» **Your objective**
Your output should be the lines below from the one with "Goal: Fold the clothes" through the one with "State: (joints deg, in", copied exactly, pictures excluded.
*** Opening Listed entries ***
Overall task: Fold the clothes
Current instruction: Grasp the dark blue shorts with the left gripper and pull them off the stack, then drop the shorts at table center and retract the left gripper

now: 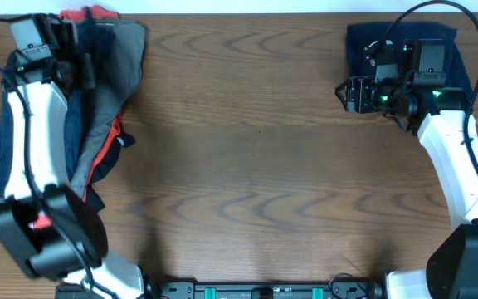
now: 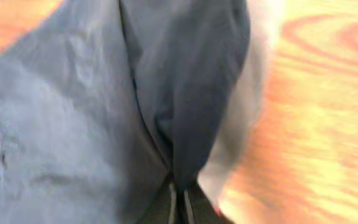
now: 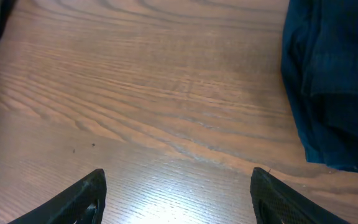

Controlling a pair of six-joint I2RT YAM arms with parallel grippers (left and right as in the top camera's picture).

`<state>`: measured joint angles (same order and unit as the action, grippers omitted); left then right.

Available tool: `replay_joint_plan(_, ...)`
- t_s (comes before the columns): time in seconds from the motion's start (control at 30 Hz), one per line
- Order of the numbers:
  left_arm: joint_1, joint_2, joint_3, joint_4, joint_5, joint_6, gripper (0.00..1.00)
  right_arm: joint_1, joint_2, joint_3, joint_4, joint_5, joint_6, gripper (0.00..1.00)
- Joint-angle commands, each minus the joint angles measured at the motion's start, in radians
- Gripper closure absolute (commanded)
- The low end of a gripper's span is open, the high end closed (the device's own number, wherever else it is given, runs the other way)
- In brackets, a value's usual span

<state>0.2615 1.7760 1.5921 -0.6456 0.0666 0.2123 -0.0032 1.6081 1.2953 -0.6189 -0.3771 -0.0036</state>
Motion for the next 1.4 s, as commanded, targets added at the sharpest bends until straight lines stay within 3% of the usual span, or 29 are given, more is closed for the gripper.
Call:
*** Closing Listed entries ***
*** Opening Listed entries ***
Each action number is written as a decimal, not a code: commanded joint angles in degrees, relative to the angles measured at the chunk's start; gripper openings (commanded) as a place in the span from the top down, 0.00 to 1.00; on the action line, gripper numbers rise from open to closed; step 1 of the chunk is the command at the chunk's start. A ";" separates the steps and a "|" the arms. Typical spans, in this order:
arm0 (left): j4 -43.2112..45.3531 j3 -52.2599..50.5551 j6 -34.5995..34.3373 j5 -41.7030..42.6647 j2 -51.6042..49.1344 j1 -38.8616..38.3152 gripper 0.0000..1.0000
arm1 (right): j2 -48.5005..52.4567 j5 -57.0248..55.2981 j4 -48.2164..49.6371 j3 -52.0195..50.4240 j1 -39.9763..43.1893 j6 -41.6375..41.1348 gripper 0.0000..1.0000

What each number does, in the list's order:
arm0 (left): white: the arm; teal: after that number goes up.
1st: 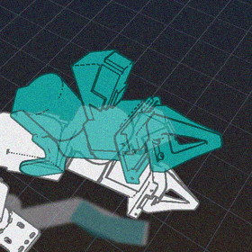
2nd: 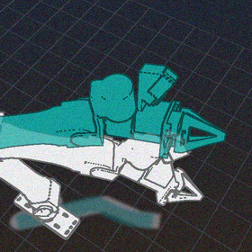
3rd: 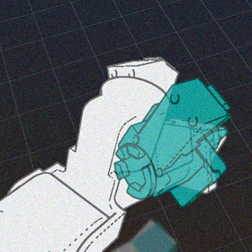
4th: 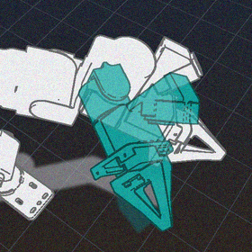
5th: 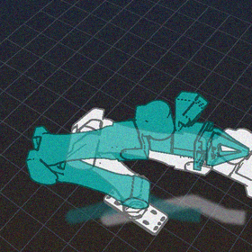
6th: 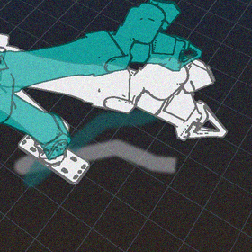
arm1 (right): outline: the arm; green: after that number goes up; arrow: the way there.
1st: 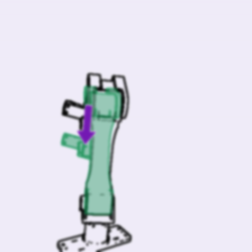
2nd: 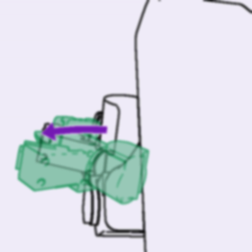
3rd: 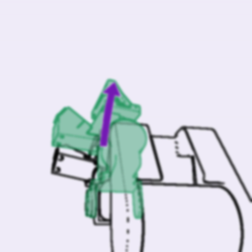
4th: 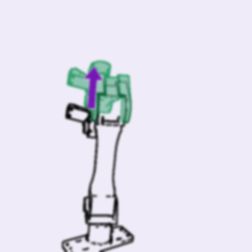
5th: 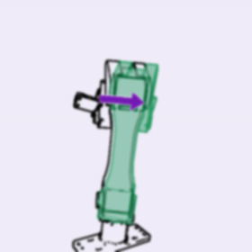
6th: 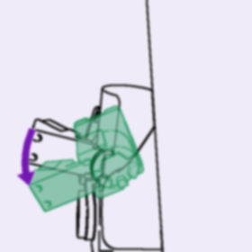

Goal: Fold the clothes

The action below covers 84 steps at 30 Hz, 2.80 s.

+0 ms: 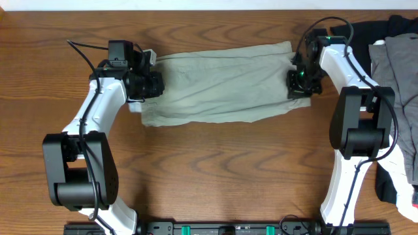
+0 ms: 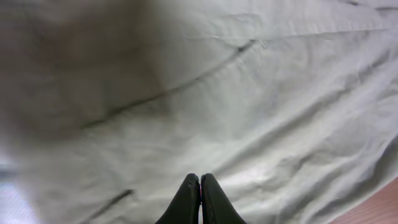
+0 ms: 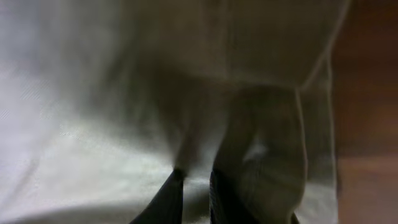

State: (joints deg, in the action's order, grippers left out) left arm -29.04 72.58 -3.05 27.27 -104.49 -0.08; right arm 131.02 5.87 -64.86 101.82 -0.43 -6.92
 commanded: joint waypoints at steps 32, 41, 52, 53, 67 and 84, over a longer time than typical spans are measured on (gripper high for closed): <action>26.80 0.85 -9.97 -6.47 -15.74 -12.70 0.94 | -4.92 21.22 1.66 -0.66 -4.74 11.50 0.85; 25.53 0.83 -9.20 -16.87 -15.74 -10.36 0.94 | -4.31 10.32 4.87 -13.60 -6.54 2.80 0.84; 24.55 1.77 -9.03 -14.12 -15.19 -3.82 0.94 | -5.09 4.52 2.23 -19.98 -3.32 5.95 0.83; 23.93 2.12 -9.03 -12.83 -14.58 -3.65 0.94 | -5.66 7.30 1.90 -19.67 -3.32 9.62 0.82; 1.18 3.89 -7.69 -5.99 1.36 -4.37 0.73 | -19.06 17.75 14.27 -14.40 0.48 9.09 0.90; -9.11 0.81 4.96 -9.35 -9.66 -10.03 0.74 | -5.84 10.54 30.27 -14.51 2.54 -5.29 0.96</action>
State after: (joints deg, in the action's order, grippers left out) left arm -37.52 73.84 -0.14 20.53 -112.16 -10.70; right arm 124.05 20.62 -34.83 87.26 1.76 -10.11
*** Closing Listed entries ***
» **Exercise output**
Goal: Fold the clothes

The action below covers 84 steps at 30 Hz, 2.80 s.

+0 ms: 
+0 ms: 
+0 ms: 

State: (joints deg, in the action's order, grippers left out) left arm -29.04 72.58 -3.05 27.27 -104.49 -0.08; right arm 131.02 5.87 -64.86 101.82 -0.43 -6.92

The response is now complete.